(Task to carry out)
Every line containing the string "stick" is to be copied from the records.

(Record extracts)
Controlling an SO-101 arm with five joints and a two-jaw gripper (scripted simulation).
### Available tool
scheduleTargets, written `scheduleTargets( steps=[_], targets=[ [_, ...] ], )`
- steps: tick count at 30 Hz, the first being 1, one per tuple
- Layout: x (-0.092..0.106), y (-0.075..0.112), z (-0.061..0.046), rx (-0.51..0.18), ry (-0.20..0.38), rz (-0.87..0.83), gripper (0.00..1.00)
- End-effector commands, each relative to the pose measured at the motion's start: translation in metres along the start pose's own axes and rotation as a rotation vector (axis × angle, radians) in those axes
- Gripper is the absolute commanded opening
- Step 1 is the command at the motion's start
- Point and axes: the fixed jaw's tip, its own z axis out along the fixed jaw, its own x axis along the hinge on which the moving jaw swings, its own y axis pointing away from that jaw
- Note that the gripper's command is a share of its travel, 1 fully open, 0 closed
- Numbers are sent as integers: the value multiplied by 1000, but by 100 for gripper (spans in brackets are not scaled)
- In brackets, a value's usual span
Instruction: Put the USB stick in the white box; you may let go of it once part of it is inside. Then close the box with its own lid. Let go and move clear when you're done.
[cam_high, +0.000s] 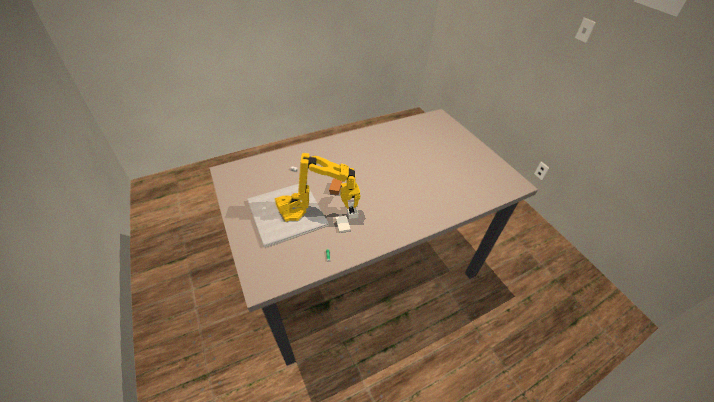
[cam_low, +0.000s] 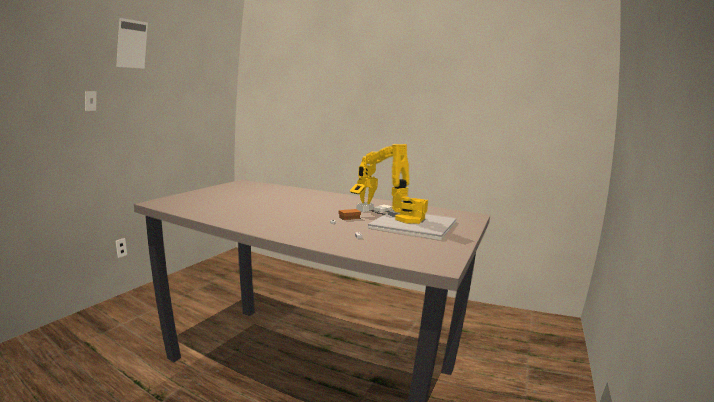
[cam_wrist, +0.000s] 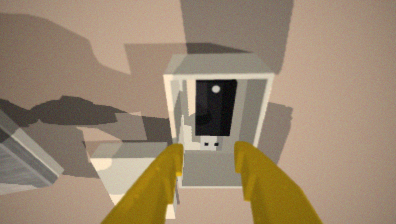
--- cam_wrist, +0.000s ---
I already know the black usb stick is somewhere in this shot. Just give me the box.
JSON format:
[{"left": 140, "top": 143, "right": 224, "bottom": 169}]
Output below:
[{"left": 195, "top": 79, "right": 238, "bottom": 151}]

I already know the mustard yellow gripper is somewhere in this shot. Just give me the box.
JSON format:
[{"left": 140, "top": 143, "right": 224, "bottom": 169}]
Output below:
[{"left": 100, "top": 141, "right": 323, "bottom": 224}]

(Exercise output)
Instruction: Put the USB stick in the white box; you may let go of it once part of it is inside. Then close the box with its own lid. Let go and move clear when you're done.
I already know the black usb stick is somewhere in this shot. Just give me the box.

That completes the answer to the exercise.